# Work to be completed
The entries below hold a line with "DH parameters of" and a line with "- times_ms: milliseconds". Return those lines and all that lie between them, exactly and only.

** Opening Task data block **

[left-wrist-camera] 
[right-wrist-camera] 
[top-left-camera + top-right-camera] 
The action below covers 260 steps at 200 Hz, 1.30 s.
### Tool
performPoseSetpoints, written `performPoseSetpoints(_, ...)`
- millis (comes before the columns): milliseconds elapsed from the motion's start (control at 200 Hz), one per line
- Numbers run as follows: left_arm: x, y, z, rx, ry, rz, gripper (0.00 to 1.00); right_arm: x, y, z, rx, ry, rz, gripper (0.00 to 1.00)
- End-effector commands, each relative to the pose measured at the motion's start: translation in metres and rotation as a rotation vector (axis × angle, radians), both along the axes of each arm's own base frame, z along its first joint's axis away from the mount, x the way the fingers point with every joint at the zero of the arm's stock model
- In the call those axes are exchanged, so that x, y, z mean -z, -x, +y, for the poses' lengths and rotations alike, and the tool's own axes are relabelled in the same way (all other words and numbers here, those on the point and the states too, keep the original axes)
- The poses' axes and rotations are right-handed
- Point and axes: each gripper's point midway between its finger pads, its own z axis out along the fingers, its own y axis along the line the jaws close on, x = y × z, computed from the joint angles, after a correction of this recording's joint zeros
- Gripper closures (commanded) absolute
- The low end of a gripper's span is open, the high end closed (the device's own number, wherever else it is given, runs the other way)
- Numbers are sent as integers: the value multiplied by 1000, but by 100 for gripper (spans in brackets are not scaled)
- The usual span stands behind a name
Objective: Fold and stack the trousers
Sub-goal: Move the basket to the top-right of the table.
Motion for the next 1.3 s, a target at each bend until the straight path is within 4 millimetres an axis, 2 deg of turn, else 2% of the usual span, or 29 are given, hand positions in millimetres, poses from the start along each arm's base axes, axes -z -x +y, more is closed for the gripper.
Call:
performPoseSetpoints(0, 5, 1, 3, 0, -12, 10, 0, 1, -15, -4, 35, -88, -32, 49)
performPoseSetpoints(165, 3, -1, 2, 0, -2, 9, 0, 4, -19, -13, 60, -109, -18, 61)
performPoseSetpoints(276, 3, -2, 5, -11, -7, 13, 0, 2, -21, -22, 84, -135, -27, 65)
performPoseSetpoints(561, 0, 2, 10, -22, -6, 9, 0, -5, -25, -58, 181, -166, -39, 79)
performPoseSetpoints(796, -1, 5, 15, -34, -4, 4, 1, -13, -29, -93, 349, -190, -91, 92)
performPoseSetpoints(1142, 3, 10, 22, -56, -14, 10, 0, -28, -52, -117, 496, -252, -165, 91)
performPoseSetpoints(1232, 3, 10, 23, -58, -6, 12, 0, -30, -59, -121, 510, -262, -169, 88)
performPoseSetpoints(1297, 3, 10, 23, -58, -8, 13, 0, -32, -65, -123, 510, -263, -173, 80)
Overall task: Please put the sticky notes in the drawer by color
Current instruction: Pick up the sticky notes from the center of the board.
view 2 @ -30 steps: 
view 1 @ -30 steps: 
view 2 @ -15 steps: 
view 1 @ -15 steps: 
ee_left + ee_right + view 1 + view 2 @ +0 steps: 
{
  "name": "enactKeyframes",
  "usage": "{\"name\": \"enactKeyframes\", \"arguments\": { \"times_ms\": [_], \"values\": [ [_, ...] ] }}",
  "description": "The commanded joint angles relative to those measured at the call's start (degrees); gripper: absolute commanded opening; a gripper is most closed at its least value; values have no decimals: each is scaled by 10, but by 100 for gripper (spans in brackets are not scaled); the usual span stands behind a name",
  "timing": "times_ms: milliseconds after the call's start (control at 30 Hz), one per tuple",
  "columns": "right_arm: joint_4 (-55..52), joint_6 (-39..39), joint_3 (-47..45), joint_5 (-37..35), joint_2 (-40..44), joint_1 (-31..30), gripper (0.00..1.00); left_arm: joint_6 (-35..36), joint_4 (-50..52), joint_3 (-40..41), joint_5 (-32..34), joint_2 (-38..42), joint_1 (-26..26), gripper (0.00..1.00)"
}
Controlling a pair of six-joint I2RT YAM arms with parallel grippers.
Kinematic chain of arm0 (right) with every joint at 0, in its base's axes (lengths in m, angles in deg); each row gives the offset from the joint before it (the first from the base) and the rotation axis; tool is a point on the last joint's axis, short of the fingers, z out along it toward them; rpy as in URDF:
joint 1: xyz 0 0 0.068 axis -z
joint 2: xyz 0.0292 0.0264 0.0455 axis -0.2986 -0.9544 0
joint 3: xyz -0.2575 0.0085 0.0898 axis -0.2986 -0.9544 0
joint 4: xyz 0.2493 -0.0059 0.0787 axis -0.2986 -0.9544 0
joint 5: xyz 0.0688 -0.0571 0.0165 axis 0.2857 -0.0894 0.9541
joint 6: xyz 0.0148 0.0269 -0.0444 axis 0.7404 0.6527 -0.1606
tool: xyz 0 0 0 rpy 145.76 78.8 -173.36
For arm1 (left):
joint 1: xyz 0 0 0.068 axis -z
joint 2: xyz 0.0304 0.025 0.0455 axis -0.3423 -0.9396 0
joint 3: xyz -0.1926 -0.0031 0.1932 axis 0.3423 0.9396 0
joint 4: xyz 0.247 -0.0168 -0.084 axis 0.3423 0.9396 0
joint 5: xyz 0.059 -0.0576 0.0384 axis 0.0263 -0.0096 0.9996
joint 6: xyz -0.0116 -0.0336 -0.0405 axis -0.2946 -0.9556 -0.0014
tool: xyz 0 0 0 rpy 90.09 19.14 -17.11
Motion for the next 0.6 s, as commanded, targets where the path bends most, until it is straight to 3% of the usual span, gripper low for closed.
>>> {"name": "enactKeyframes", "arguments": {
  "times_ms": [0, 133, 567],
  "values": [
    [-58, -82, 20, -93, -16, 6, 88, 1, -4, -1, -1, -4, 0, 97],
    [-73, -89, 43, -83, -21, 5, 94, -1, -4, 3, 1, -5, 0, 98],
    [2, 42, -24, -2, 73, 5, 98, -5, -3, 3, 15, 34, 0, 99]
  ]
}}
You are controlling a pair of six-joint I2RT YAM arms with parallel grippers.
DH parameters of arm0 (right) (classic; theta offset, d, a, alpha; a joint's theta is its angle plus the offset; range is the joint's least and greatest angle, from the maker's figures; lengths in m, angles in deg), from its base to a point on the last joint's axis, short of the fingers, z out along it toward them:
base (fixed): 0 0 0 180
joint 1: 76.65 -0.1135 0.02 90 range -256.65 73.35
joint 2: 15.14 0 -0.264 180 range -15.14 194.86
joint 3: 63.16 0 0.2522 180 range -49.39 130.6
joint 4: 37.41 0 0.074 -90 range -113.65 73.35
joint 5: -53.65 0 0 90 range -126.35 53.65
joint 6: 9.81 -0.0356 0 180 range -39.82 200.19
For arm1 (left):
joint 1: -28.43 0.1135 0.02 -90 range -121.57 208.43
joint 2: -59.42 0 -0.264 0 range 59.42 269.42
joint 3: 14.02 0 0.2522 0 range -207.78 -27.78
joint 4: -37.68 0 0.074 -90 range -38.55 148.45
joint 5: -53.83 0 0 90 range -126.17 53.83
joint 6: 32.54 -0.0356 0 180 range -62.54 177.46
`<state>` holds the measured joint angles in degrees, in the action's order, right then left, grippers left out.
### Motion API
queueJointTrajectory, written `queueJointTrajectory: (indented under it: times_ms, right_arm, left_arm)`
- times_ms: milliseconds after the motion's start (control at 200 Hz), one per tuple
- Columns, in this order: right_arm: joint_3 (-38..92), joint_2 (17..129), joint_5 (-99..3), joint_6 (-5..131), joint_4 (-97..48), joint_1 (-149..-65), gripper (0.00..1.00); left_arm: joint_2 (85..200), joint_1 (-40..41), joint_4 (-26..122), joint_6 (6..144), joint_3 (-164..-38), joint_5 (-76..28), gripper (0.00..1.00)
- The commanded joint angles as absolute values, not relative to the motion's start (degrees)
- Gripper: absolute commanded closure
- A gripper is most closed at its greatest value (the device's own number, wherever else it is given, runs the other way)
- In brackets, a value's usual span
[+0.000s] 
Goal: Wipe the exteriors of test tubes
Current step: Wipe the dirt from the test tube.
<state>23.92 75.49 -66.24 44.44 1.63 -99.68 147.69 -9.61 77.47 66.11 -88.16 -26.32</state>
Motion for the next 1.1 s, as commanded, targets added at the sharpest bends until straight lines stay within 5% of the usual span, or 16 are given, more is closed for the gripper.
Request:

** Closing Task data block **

# Task result
DH parameters of arm0 (right) (classic; theta offset, d, a, alpha; a joint's theta is its angle plus the offset; range is the joint's least and greatest angle, from the maker's figures; lengths in m, angles in deg), from its base to a point on the last joint's axis, short of the fingers, z out along it toward them:
base (fixed): 0 0 0 180
joint 1: 76.65 -0.1135 0.02 90 range -256.65 73.35
joint 2: 15.14 0 -0.264 180 range -15.14 194.86
joint 3: 63.16 0 0.2522 180 range -49.39 130.6
joint 4: 37.41 0 0.074 -90 range -113.65 73.35
joint 5: -53.65 0 0 90 range -126.35 53.65
joint 6: 9.81 -0.0356 0 180 range -39.82 200.19
For arm1 (left):
joint 1: -28.43 0.1135 0.02 -90 range -121.57 208.43
joint 2: -59.42 0 -0.264 0 range 59.42 269.42
joint 3: 14.02 0 0.2522 0 range -207.78 -27.78
joint 4: -37.68 0 0.074 -90 range -38.55 148.45
joint 5: -53.83 0 0 90 range -126.17 53.83
joint 6: 32.54 -0.0356 0 180 range -62.54 177.46
`<state>` holds the measured joint angles in degrees, in the action's order, right then left, grippers left out.
### Motion API
queueJointTrajectory, written `queueJointTrajectory: (indented under it: times_ms, right_arm, left_arm)`
- times_ms: milliseconds after the motion's start (control at 200 Hz), one per tuple

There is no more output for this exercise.